**What is needed**
The lines to return begin at the one containing "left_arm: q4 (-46" and end at the final line of the material; output them exactly and only them.

-.-.-

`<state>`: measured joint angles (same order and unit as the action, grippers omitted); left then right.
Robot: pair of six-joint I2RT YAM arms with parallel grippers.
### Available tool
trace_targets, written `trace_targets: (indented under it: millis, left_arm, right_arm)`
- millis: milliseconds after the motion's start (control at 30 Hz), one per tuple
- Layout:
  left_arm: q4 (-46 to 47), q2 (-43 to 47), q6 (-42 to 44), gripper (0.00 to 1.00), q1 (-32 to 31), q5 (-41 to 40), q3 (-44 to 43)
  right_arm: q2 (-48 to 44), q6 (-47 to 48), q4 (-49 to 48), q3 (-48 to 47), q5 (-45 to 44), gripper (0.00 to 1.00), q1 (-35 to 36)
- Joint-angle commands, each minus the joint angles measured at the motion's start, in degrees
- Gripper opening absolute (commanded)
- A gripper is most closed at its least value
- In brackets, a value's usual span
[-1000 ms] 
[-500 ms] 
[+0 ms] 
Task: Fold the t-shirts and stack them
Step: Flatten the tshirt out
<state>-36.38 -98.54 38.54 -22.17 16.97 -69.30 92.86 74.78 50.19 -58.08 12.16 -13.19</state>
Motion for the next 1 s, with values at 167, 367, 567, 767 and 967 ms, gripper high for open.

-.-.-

**Solution to this exercise**
  left_arm: q4 (-46 to 47), q2 (-43 to 47), q6 (-42 to 44), gripper (0.00 to 1.00), q1 (-32 to 31), q5 (-41 to 40), q3 (-44 to 43)
  right_arm: q2 (-48 to 44), q6 (-47 to 48), q4 (-49 to 48), q3 (-48 to 47), q5 (-45 to 44), gripper (0.00 to 1.00), q1 (-35 to 36)
- Joint-angle commands, each minus the joint angles measured at the motion's start, in degrees
- Gripper opening absolute (commanded)
- A gripper is most closed at its least value
- In brackets, a value's usual span
[-1000 ms] 
[-500 ms] 
[+0 ms] 
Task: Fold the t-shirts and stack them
Step: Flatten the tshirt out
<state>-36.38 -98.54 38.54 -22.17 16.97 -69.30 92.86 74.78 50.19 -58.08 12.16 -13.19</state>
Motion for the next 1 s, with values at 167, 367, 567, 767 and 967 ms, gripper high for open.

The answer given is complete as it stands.